La Journée des femmes en profitocratie

Non, non et non! Ras le bol à la fin! Les lectrices et lecteurs de ce blog savent que les vociférations  de rage primaire ne sont pas vraiment  le genre de la maison – mais là trop c’est trop, ça me fait mal au ventre. La marque de montres Tissot s’adresse à la population,  en prévision du 8 mars, Journée internationale des femmes:  «Célébrons les femmes. Avec un cadeau spécial journée de la femme. Ladies, this is your time.» Enfin, à la population:  à ses membres masculins,  invités à se rattraper au cas où, par distraction, ils auraient zappé  les roses de la Saint-Valentin;  ou  à prendre les devants en vue de la Fête des Mères, ça n’empêchera pas les asperges au restau.

Eh oui, messieurs, la femme étant la meilleure amie de l’homme (elle a avantageusement remplacé le cheval) il ne faut perdre aucune occasion pour la glorifier. Et vu que le temps est passé de lui octroyer le droit de s’asseoir avec l’homme sur le banc devant la maison, comme le préconisait Charles-Ferdinand  Ramuz, une jolie montre Tissot fera l’affaire. Regarde, chérie, ce que je t’offre pour TA  Journée.  Hein, si tu avais dû te la payer avec ce que gagnes…. C’est TA  soirée, et pour te le prouver, je vais lancer moi-même la lessive. Redis-moi juste, pour mes vêtements de sport, c’est 30 degrés ou 40? J’oublie toujours…
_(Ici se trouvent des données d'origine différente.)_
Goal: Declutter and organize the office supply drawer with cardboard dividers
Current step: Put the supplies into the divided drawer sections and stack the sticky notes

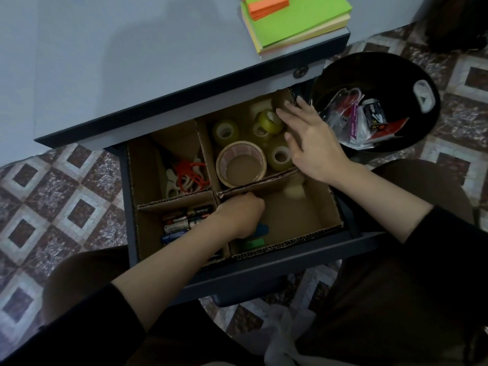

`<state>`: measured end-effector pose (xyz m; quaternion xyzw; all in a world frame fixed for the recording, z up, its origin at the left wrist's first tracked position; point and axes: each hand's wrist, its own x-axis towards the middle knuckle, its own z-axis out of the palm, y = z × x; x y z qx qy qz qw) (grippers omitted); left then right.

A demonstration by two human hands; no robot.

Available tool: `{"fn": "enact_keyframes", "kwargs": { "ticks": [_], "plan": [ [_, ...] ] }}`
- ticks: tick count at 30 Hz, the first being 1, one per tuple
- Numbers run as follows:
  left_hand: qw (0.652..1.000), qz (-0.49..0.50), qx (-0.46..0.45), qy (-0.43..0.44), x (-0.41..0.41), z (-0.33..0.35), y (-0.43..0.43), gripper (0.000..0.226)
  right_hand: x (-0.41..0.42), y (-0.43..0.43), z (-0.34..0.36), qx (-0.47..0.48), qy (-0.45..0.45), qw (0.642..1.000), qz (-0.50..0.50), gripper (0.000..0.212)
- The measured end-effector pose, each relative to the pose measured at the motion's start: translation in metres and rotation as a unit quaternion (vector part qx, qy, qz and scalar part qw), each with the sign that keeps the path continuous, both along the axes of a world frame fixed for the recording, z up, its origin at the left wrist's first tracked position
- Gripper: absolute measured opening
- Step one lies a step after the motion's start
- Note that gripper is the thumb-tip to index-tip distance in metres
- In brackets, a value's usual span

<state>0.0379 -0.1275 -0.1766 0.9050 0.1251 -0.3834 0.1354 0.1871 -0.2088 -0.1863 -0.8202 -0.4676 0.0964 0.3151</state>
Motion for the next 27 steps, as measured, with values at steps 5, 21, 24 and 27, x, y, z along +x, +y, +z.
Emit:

Depuis plus d’un siècle, le 8 mars est une journée de lutte contre les discriminations qui frappent les femmes. Les régimes communistes l’ont instrumentalisée, les régimes libéraux ont fait de tout pour l’ignorer, et voici que maintenant les profitocraties la détournent en épiphanie de l’Eternel Féminin. Alors, au moins un conseil aux âmes naïves: méfiez-vous de tous ceux qui, en 2018, persistent à célébrer LA FEMME  au singulier. Seulement LES FEMMES, au pluriel, font partie de l’humanité. Et tout ce qu’on leur souhaite, c’est qu’elles se célèbrent toutes seules.

 

 

 

Silvia Ricci Lempen

Silvia Ricci Lempen est écrivaine. Son champ d’investigation préféré est celui des rapports entre les femmes et les hommes: un domaine où se manifeste l’importance croissante de la dimension culturelle dans la compréhension des fonctionnements et dysfonctionnements de notre société.

2 réponses à “La Journée des femmes en profitocratie

  1. J’adore !
    D’un féministe masculin, fâché contre les femmes d’avoir laissé aux hommes le pouvoir (Mais je sais que cette situation est plutôt la faute des mâles, ayant usés de biceps pour l’imposer aux femmes…).
    Car on serait peut-être un peu moins dans cette M… de “Profitocratie”. J’adhère à ce terme. J’utilisais Financiocratie ou Spéculacratie, mais décidément Profitocratie, cela le fait !

  2. J’imagine que les 19 mâles élus au Conseil des Etats n’oublieront pas leur épouse ou leur compagne non plus, après avoir refusé d’entrer en matière sur le projet de révision de la Loi sur l’égalité ! Un projet déjà tiède auquel sa commission avait rajouté pas mal d’eau froide… la chambre haute est entrée en matière pour… renvoyer le paquet à sa commission. Un peu plus d’eau froide, s’il vous plaît! Rendons cette révision vraiment inefficace, parce que décidément, la moitié de la population n’en vaut pas la peine.
    Bref, les femmes devront encore longtemps se contenter d’une journée par ci par là , d’une montre dans le meilleur des cas, ou d’asperges au resto pour avaler le fait que les élus (qui les représentent?) considèrent comme normal qu’elles ne gagnent toujours pas autant que leurs collègues masculins (toutes choses étant égales par ailleurs)… Mesdames, engagez-vous MAINTENANT en politique, qu’on puisse vous élire et remplacer ces vieux messieurs qui n’ont aucun respect des femmes!
    Très chouette, votre coup de gueule! Merci!